Quisiera que estas letras fueran privadas, casi íntimas. Sin embargo, algunos dolores son tan profundos que es imposible que permanezcan bajo la tierra del silencio. Hoy por duro que resulte la desidia, la apatía, el descreimiento y la frustración se abrazan con fuerza vital. Construyen inmensas y casi inexpugnables murallas. Son uno de los tantos e infelices rostros que tiene nuestro día a día.

 

Vivimos un descenso a cierta locura. Los caminos del desencanto son tan amplios y peligrosos como espadas que matan.

Todavía alguien traza historias de optimismo y exhibe páginas de luces. Duele tragarse las furias y criterios que destilan los que mordemos la calle. Muchos con cierta razón dicen que vivimos tiempos feroces. Una de esas bestias hambrientas es el sacrificio que nos devora la cotidianidad con mordiscos que desangran ánimos, deseos y sueños. Quizás mucho más.

Llegar a cierta madurez física y espiritual tiene sus ventajas e inconvenientes. En lo personal me ha obligado a mirar de frente y tratar de digerir lo que normalmente otros barren bajo la alfombra.

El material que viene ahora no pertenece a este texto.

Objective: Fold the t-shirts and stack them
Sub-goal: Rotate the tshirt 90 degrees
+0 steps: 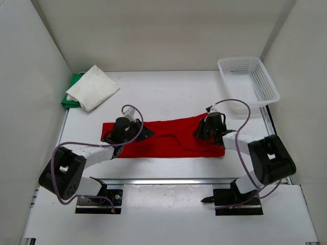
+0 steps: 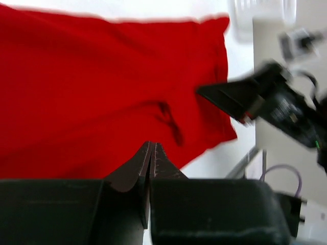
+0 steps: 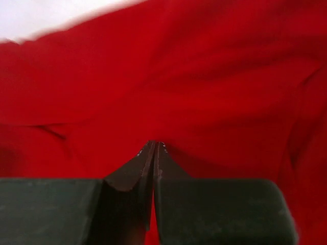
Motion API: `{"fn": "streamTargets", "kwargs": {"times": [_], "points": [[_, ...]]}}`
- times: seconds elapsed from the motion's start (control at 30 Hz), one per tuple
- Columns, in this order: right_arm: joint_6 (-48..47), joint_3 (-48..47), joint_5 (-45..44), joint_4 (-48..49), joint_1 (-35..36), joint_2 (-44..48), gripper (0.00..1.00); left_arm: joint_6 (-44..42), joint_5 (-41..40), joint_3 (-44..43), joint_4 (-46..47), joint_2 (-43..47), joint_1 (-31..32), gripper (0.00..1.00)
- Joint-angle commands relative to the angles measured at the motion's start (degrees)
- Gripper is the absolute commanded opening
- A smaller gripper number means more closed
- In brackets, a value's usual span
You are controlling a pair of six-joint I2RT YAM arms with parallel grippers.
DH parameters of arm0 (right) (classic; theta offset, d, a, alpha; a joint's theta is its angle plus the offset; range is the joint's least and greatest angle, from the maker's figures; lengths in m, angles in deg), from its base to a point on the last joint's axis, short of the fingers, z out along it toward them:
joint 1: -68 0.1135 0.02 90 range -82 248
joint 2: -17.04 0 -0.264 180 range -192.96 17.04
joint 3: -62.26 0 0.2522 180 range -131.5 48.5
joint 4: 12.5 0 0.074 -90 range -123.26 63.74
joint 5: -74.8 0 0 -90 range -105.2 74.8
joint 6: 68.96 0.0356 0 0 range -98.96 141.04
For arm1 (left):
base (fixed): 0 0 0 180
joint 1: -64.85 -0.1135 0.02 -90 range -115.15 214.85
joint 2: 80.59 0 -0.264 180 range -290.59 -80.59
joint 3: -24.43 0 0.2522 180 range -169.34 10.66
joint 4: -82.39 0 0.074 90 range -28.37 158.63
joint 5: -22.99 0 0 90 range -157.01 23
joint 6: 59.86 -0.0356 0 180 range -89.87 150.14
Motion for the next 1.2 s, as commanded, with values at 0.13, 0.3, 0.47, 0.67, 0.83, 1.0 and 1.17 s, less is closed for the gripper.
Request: {"fn": "streamTargets", "kwargs": {"times": [0.13, 0.3, 0.47, 0.67, 0.83, 1.0, 1.17], "points": [[-1.9, -14.7, 1.7, -2.3, -1.9, -19.3, 0.0, -2.4, 0.7, 5.0, 1.0, 3.8, 5.5, 0.16], [-6.2, -47.3, 6.3, -18.2, -1.9, -38.0, 0.0, -5.0, 1.0, 8.0, -3.0, 11.9, 3.1, 0.36], [-10.6, -117.5, 12.4, -49.2, -2.6, -73.4, 0.0, -6.5, 1.8, 10.8, -8.9, 20.8, -0.5, 0.72], [-15.2, -112.9, 11.1, -49.8, -2.2, -54.8, 0.02, -5.8, 1.7, 14.6, -12.1, 30.0, -3.6, 0.94], [-22.0, -109.0, 6.7, -62.7, 2.2, -39.1, 0.03, -2.7, 3.1, 17.4, -11.0, 34.4, -6.8, 0.51], [-20.3, -56.7, -3.2, -37.9, 11.8, -8.9, 0.11, -4.2, 8.3, 14.2, -14.6, 37.4, -14.3, 0.49], [-2.6, -18.3, -1.8, -8.3, 21.5, 11.7, 0.27, -7.8, 8.9, 7.7, -20.0, 36.5, -16.2, 0.55]]}}
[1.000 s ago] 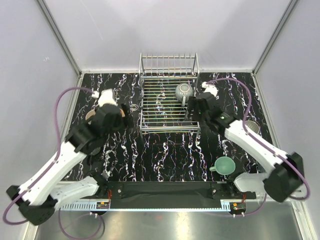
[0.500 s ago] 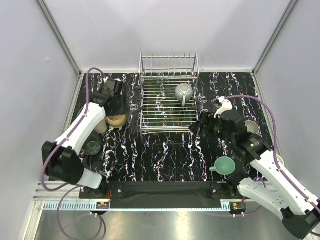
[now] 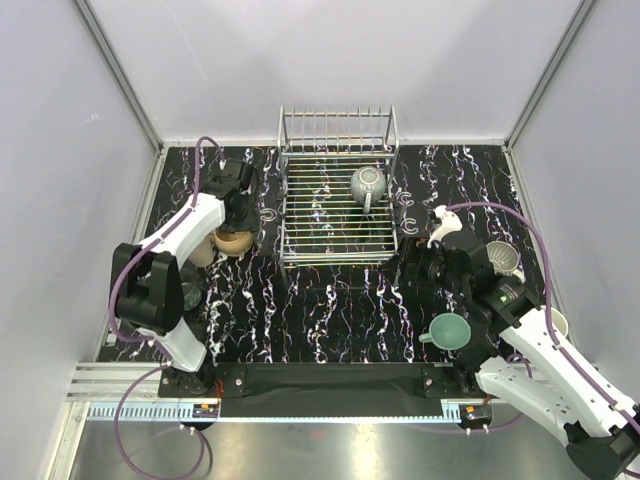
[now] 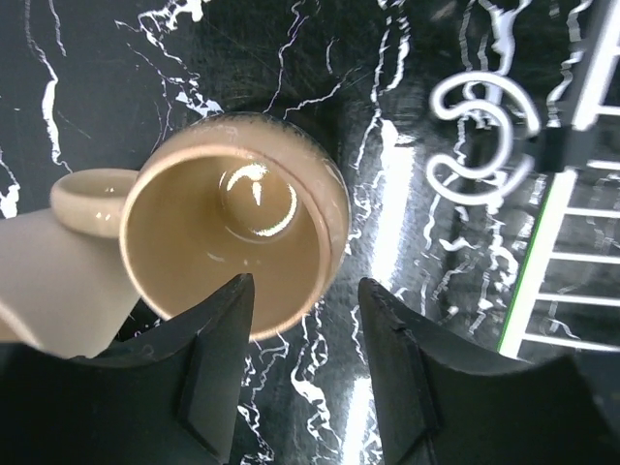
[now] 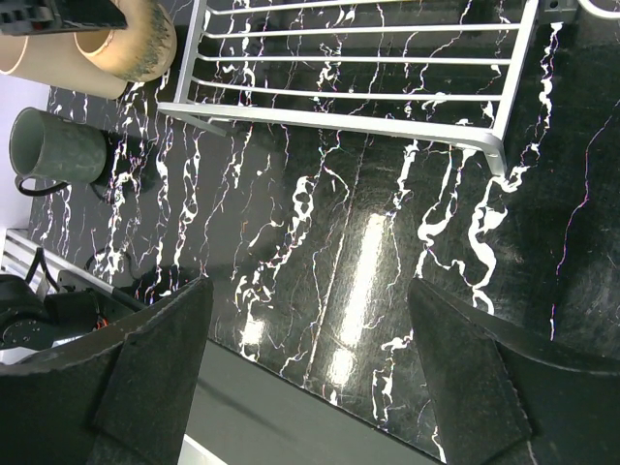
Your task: Load the cups into the dish rack
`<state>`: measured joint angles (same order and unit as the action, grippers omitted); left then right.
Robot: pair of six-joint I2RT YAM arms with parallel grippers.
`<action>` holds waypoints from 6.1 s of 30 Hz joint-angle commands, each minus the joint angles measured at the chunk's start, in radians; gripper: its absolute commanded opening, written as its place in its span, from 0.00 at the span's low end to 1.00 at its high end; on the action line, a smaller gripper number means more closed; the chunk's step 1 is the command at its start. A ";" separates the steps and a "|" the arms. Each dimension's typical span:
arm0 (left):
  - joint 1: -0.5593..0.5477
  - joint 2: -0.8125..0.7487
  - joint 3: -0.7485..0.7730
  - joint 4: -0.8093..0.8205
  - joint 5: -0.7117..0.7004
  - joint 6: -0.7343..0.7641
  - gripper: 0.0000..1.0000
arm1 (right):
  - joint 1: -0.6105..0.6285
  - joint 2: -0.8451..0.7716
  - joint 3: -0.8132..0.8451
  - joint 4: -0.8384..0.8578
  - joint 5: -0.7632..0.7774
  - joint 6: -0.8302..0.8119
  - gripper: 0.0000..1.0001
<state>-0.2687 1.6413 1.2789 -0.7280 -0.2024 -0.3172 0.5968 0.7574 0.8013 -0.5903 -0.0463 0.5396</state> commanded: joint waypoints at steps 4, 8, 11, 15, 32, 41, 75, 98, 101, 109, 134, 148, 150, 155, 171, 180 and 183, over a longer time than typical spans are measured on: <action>0.036 0.060 0.031 0.055 0.026 0.018 0.48 | 0.005 -0.006 0.006 0.020 -0.007 -0.009 0.89; 0.046 0.104 0.030 0.075 0.058 0.012 0.43 | 0.006 0.002 -0.007 0.030 -0.009 -0.001 0.89; 0.049 0.120 0.022 0.085 0.090 0.007 0.36 | 0.006 0.003 -0.011 0.040 -0.015 0.005 0.89; 0.049 0.124 0.019 0.082 0.104 0.006 0.18 | 0.005 0.000 -0.019 0.041 -0.012 0.010 0.89; 0.049 -0.046 0.085 0.052 0.196 -0.028 0.00 | 0.005 -0.003 -0.010 0.032 -0.007 0.020 0.91; 0.043 -0.228 0.218 0.015 0.418 -0.150 0.00 | 0.006 0.059 0.024 0.064 0.010 -0.050 0.93; -1.049 -0.256 -0.096 -0.076 -0.129 -0.521 0.00 | 0.006 0.076 0.208 -0.286 0.200 0.149 0.93; -1.064 -0.164 -0.205 0.072 0.182 -0.119 0.08 | 0.006 0.053 0.131 -0.253 0.079 0.141 0.95; -1.064 -0.147 -0.208 0.049 0.185 -0.095 0.20 | 0.006 0.049 0.131 -0.250 0.080 0.138 0.95; -1.063 -0.149 -0.234 0.041 0.159 -0.086 0.25 | 0.006 0.054 0.119 -0.240 0.071 0.143 0.96; -1.064 -0.449 0.019 -0.315 -0.098 -0.600 0.71 | 0.005 0.072 0.122 -0.243 0.083 0.118 0.98; -1.046 -0.518 -0.119 -0.439 -0.241 -1.126 0.60 | 0.006 0.077 0.116 -0.255 0.088 0.106 0.98; -1.034 -0.512 -0.156 -0.442 -0.233 -1.169 0.60 | 0.006 0.091 0.119 -0.253 0.082 0.103 0.98; -1.003 -0.503 -0.236 -0.413 -0.209 -1.263 0.59 | 0.006 0.095 0.110 -0.247 0.076 0.102 0.98; -0.971 -0.341 -0.253 -0.338 -0.115 -1.303 0.54 | 0.005 0.102 0.092 -0.218 0.066 0.095 0.99; -0.971 -0.333 -0.368 -0.249 -0.022 -1.338 0.43 | 0.006 0.106 0.076 -0.204 0.068 0.088 0.99; -0.971 -0.313 -0.386 -0.218 -0.008 -1.332 0.42 | 0.006 0.109 0.069 -0.197 0.063 0.091 0.99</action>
<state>-1.2423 1.3094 0.9077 -0.9993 -0.2443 -1.6306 0.5976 0.8642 0.8791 -0.8318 0.0319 0.6449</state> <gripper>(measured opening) 0.425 0.984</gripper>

¿Qué nos hace seguir adelante cuando todo —incluidos nuestros propios cuerpos— nos grita que paremos? Me pregunto casi todos los días.

Un abismo en forma de herida me inunda. Me cierro como un libro con una tremenda resaca moral. Como si tuviera algo de sangre en las manos. Como si me traicionara como ser humano.

Hoy la vida está repleta de cadáveres y no solamente de los que descansan bajo tierra. Hablo de esos que apenas caminan y respiran sobre sus tristes historias, cuyas mejores esencias se perdieron hasta el punto de ser irrecuperables. Nos urge como personas, no como gente, avivar una bendita luz que guíe nuestros pasos. Que ilumine y despierte la mejor humanidad. Dinamitar algunos miedos. Arropar al pobre, al diferente, al que espera a la puerta de nuestra casa para recibir el mejor cobijo. Incluido el espiritual. Sobrevivir es una inevitable forma de lucha, incrustada en los primitivos genes humanos. Escribir estas líneas, con el mentón enraizado en el pecho, sin duda, son los trazos de un desgarro.